=== Section Start ===

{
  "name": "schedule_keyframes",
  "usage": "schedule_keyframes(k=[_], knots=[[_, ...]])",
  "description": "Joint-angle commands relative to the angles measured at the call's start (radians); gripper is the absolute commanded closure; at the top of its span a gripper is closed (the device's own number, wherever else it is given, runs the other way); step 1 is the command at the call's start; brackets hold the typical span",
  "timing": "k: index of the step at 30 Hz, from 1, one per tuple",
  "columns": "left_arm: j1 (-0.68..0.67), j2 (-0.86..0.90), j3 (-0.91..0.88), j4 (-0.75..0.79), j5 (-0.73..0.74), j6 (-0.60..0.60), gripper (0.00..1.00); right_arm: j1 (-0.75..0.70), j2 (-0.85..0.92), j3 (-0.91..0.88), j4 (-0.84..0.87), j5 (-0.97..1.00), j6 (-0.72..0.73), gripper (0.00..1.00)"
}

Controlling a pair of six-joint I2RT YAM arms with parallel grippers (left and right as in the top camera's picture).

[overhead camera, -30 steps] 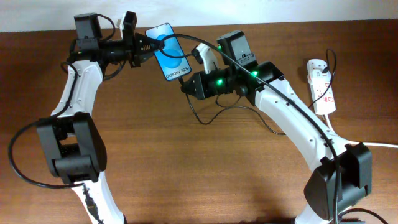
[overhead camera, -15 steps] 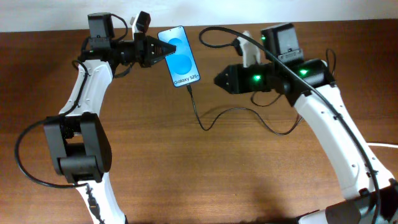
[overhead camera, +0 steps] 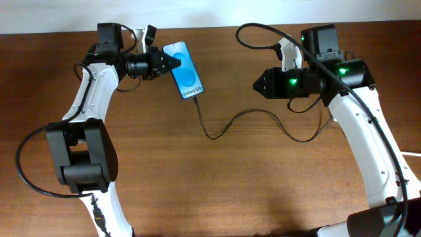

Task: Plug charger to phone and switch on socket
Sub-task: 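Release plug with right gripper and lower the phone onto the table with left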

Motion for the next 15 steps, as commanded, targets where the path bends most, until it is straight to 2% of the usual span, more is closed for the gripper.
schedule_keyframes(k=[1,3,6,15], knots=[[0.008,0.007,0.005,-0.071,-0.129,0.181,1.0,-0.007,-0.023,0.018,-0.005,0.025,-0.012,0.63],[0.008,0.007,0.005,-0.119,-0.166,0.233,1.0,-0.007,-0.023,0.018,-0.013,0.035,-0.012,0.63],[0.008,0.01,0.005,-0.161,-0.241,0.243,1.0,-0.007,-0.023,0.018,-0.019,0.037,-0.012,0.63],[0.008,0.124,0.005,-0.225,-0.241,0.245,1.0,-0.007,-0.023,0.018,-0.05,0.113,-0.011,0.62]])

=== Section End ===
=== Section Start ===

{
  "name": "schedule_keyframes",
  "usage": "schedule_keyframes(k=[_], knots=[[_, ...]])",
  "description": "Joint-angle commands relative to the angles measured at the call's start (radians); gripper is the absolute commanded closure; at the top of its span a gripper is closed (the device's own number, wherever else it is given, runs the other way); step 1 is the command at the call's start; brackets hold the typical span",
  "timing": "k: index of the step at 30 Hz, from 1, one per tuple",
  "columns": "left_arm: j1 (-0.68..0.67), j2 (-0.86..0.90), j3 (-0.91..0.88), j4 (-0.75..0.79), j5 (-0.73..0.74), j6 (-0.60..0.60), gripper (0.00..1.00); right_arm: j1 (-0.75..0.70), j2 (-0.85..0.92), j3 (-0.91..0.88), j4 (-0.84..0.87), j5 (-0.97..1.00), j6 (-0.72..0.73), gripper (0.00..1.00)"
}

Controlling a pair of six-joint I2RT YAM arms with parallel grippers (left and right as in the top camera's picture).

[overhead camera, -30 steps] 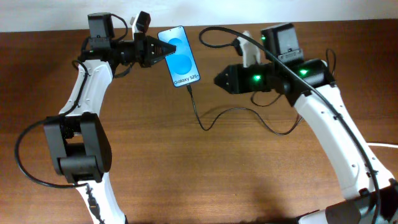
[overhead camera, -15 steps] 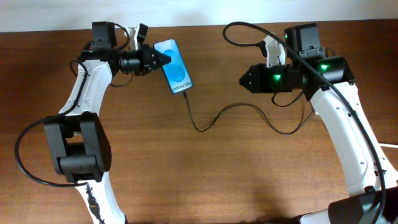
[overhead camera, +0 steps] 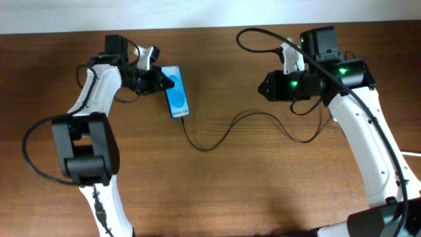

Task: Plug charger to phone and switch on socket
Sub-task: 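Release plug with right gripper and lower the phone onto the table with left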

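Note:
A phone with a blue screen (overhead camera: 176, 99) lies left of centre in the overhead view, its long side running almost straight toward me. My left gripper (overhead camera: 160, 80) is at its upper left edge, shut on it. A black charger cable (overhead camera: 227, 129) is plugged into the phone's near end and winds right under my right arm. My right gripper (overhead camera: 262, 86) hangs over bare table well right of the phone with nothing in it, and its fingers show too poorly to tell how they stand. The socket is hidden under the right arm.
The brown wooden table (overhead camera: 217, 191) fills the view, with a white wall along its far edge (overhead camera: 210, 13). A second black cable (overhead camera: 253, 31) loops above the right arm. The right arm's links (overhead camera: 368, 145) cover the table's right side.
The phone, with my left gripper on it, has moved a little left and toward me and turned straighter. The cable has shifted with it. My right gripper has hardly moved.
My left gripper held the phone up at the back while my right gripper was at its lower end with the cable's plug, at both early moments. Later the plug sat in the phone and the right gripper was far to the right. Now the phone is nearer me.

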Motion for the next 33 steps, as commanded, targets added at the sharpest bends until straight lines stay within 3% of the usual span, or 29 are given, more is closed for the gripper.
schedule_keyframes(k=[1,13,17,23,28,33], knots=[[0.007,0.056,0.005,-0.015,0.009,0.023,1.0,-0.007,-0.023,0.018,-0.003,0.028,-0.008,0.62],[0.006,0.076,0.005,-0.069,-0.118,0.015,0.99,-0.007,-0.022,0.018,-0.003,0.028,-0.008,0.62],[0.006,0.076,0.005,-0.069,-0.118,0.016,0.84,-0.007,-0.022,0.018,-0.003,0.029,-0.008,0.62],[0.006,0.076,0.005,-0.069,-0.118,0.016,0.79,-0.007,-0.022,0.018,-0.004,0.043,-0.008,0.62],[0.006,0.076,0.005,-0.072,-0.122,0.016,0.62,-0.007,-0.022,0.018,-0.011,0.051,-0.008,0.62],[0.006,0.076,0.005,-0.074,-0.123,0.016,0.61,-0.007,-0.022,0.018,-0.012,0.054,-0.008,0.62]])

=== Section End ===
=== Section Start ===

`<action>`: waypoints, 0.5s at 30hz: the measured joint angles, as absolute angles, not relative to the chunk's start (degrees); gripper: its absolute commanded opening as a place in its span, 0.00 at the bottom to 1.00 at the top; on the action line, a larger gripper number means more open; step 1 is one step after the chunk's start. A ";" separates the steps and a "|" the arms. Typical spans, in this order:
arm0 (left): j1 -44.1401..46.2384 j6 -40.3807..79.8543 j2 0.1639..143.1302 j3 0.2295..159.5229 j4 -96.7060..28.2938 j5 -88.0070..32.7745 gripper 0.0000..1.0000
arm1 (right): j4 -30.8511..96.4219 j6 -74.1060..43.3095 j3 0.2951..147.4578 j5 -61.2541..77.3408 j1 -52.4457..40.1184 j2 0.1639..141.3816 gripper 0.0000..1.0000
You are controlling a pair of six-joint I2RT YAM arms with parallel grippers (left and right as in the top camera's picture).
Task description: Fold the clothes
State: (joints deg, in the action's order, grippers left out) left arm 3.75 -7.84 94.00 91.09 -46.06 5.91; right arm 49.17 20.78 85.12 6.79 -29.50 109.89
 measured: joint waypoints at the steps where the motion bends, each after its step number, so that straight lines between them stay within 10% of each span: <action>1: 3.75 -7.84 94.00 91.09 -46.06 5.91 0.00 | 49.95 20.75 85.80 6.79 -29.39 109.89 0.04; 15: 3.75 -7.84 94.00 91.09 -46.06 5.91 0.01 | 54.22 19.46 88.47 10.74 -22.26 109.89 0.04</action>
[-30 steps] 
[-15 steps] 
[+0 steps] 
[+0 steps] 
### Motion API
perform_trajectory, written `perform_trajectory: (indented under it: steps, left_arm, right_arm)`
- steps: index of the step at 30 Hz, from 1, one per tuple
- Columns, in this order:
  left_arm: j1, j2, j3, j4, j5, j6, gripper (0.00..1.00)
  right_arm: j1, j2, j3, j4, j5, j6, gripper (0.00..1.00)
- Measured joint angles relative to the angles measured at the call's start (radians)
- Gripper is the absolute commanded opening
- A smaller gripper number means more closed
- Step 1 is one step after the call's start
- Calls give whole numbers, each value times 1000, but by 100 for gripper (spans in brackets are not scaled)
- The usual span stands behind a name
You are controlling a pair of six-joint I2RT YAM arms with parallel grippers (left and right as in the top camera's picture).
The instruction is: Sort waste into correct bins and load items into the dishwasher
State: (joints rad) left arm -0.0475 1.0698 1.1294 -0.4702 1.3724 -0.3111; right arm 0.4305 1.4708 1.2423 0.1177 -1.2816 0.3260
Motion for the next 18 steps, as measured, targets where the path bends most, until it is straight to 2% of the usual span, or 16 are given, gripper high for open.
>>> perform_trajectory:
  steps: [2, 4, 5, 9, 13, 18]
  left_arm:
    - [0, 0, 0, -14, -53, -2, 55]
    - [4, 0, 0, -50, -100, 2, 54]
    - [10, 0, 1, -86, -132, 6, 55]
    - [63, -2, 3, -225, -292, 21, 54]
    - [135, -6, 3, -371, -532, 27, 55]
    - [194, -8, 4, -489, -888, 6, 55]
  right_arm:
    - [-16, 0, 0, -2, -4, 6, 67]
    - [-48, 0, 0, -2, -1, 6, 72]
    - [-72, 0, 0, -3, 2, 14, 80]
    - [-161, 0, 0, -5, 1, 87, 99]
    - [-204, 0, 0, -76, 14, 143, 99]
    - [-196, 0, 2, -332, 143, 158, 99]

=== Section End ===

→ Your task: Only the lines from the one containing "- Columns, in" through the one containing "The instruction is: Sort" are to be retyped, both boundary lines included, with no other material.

→ Response to the exercise:
- Columns, in this order:
  left_arm: j1, j2, j3, j4, j5, j6, gripper (0.00..1.00)
  right_arm: j1, j2, j3, j4, j5, j6, gripper (0.00..1.00)
- Measured joint angles relative to the angles measured at the call's start (radians)
- Gripper is the absolute commanded opening
- A smaller gripper number means more closed
- Step 1 is one step after the call's start
- Calls give whole numbers, each value times 1000, but by 100 for gripper (spans in brackets are not scaled)
- The usual span stands behind a name
You are controlling a pair of six-joint I2RT YAM arms with parallel grippers (left and right as in the top camera's picture).
The instruction is: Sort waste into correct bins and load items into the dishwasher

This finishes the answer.